其二就是二师兄邢阳,这些年来一直痴心追逐师姐韩玉儿,虽说并无什么明显效果,可是宗门弟子都认为也许有一天没准真有可能成其好事,毕竟烈女也怕缠郎嘛,只是今日一见,却也是让人不知打翻了多少茶杯,这哪是有一点感情的样子呀?
比斗之事,师兄弟之间若没有深仇大恨,都是点到为止,互相都会有台阶可下,这下可好,一招之内就把邢阳放翻,这让邢阳的脸往哪里搁呀?岂不是要羞死?

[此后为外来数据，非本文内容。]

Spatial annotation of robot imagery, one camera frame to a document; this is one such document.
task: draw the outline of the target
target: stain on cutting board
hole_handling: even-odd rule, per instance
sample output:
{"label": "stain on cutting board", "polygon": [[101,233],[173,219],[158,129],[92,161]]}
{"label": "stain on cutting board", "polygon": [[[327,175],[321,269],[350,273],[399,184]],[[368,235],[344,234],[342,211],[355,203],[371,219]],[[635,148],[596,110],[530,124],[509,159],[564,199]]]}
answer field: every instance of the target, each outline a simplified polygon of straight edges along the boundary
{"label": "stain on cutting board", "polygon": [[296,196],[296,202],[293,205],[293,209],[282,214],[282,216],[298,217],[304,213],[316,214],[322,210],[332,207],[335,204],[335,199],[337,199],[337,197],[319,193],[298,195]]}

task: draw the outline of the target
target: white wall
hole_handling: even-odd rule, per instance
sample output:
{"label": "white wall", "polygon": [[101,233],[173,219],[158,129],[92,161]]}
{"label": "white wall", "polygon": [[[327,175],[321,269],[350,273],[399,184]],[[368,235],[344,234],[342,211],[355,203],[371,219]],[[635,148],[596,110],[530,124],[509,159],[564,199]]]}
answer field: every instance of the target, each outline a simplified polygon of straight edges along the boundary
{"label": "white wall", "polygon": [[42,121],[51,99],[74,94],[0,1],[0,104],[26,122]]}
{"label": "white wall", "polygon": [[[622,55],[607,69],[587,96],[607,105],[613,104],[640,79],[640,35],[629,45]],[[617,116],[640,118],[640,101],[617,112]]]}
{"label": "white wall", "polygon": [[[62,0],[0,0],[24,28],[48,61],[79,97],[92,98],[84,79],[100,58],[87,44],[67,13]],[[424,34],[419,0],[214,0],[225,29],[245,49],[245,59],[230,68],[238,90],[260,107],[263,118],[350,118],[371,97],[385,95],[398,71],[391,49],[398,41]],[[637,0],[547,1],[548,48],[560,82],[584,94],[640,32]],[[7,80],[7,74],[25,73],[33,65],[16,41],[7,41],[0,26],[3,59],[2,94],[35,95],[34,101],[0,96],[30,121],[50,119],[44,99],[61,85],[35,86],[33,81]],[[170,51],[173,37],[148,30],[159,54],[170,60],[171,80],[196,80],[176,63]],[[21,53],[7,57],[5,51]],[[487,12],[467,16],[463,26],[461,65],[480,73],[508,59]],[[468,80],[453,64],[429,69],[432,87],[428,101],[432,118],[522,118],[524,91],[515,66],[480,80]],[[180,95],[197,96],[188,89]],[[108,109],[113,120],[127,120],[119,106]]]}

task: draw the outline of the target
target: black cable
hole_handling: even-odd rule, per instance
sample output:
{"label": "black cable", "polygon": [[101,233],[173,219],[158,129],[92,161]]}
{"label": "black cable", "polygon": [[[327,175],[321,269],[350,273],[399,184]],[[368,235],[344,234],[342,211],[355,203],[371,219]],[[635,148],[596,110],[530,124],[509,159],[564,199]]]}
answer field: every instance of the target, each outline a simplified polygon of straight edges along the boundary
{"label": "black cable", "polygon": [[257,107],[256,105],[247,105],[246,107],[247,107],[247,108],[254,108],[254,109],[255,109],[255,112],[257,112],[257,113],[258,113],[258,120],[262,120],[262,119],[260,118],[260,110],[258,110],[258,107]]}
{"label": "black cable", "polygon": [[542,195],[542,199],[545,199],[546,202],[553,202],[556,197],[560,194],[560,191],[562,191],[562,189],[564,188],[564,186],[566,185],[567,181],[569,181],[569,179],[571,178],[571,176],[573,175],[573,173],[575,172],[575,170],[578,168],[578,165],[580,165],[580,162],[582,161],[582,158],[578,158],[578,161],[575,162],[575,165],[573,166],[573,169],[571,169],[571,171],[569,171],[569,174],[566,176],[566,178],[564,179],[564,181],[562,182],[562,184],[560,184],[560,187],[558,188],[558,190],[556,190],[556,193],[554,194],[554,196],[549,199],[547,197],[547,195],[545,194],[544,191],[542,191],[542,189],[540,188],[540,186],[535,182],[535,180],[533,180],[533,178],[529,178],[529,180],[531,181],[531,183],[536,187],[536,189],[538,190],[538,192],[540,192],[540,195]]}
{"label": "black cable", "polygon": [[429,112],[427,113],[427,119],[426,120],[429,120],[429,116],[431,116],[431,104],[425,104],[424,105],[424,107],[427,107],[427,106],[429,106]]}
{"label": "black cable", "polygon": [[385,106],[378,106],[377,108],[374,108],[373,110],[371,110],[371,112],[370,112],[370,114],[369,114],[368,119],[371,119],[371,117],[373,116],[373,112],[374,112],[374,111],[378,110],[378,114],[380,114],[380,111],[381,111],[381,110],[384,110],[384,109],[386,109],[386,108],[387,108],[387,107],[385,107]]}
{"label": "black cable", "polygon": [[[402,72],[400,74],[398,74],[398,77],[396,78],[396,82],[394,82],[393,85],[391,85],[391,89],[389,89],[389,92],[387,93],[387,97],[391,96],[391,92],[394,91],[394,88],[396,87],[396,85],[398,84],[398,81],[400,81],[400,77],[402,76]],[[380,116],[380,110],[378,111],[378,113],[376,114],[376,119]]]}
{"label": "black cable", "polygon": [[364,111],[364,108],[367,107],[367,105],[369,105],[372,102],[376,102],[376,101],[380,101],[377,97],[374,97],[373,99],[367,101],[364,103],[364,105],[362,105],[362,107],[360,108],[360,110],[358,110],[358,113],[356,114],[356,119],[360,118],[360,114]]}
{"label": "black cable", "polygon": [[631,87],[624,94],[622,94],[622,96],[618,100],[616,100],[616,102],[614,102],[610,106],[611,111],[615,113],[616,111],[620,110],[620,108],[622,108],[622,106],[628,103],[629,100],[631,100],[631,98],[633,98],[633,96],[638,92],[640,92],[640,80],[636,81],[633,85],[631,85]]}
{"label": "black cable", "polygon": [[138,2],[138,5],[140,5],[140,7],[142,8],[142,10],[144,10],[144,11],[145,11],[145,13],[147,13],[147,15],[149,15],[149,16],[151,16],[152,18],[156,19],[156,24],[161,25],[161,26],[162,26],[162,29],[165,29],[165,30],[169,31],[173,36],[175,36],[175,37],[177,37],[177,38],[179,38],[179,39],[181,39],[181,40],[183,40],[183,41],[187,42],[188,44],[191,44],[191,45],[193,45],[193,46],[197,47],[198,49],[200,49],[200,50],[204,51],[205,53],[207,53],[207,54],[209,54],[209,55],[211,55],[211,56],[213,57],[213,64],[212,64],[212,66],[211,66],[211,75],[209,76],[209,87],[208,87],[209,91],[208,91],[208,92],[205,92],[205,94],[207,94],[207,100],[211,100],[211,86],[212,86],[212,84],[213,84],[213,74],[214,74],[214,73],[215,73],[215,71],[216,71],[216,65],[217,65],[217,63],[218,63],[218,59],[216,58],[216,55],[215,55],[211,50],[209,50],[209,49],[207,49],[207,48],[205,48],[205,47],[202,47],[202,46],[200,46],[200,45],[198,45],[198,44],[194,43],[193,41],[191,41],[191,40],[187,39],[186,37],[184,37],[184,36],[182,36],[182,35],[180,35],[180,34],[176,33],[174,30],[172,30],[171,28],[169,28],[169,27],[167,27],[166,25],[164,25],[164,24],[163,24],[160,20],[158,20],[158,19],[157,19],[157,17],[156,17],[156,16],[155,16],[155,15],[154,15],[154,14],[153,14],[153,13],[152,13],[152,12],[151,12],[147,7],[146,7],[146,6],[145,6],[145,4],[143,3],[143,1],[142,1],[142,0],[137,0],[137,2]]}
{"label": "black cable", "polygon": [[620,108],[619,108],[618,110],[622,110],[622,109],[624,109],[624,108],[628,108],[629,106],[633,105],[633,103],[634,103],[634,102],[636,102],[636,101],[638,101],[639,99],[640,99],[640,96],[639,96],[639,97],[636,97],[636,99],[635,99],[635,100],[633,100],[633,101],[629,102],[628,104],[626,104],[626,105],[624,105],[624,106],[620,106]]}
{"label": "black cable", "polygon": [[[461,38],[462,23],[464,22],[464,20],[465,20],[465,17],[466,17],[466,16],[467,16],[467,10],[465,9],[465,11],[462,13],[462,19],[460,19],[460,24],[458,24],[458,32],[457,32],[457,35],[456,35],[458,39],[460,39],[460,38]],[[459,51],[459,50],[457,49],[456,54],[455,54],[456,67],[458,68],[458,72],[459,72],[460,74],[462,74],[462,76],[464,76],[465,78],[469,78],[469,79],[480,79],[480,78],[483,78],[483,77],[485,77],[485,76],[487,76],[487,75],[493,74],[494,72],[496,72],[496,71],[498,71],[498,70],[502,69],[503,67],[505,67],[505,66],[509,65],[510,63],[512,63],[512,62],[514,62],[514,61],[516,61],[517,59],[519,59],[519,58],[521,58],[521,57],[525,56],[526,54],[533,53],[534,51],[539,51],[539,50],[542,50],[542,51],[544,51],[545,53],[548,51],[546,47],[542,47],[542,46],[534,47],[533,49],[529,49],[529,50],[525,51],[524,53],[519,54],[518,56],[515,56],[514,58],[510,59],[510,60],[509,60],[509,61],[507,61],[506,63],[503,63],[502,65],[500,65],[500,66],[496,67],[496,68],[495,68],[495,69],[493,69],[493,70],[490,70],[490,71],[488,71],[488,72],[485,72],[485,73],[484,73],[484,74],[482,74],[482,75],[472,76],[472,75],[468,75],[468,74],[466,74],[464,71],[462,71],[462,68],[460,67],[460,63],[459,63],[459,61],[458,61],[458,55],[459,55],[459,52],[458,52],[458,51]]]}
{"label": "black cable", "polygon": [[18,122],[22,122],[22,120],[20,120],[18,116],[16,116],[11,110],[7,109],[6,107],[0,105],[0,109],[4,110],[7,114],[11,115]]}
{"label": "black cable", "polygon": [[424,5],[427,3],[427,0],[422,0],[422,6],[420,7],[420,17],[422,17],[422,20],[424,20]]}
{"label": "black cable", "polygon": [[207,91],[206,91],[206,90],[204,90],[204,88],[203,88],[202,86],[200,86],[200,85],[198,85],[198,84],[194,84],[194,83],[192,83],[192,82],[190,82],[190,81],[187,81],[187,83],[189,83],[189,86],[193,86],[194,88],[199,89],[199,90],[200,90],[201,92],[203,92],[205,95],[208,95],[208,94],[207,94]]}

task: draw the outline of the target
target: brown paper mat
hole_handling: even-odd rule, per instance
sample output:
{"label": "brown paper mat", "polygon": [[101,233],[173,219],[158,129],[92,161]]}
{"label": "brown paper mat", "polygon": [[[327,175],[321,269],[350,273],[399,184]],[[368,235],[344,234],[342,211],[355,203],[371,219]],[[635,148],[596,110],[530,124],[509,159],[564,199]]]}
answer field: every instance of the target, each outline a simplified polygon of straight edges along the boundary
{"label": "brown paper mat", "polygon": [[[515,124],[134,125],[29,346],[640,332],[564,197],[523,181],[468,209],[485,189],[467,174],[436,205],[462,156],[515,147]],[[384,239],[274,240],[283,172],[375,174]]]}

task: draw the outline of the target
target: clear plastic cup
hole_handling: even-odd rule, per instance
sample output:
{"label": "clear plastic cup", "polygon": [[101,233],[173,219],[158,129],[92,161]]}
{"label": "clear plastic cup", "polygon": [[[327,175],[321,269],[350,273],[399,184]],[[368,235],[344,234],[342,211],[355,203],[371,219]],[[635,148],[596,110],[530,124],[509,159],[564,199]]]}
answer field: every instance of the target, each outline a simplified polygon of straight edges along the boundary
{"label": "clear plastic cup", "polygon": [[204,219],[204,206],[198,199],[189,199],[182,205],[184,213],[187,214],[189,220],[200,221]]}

如此看来韩玉儿就是借此次比斗的良机,要邢阳以后断了所有不切实际的痴心妄想,这才不给留一点颜面的呀,这些师兄弟们猴精猴精的,自然都会想到这一点,只能暗中为二师兄道一声惋惜了。
江潮待人都散尽后静悄悄的回到自己的洞府:一座半山之处的安静宅院,他没有要任何仆从,所以偌大的园子中从来都是安静之极,无半点喧嚣。
园子之中,曲水淙淙,假山突兀,丛林掩映之中矗立着一片楼阁。在夜晚的时候,这种幽暗正好可以让江潮一个人独自栖息,像是一个受伤的孤鸟,在丛林之处独自舔舐伤口。
楼阁里面也是空空如也,正堂里面有三个灵位,分别是凌渡师祖、师父静因和师妹果儿。每一个灵位面前的香烛都是经久不息,从未曾有过间断。
只有坐在这些灵位面前,唠唠叨叨的说些自己的见闻、感受和修炼心得,他才会不自禁的开心一点,才感觉自己还不孤单,不是一个没有人要的人。
因为现在他会在意别人的眼光,那里面或多或少的轻蔑和怜悯,常常让他自怜自伤。这个世界从来都是如此,他的落寞无人能懂,而且,他也从未希望有人能懂。
有时候他会在这正堂一隅悄悄睡去,睡前都会和这些灵位道声晚安。他会每天展开祖师的画像,因为这幅画像见证了师父和果儿的最后时刻。
他痛恨自己的无能,每每都哭得双眼红肿,他把自己的双手在铁木上用力锤击,结果双手惨败,血肉模糊。
每次他想起师父那委屈却又无奈的眼神,想起她背负了一生的那些未解之谜,这个可怜的人到最后都没有得到一点宽容,这个世界所给予她的只有无尽的冰冷和残酷。师父会后悔吗?这老天会后悔吗?那个杀她的人会后悔吗?一定会。
想起果儿那促狭的音容,那爽快的脚步声,都仿佛是昨日的事情呢。
当初自己为什么不多说几句再走?为什么不让她咬得再深一点?这样也可以留下一点怀念。哪像现在,怀念居然不知从何而始。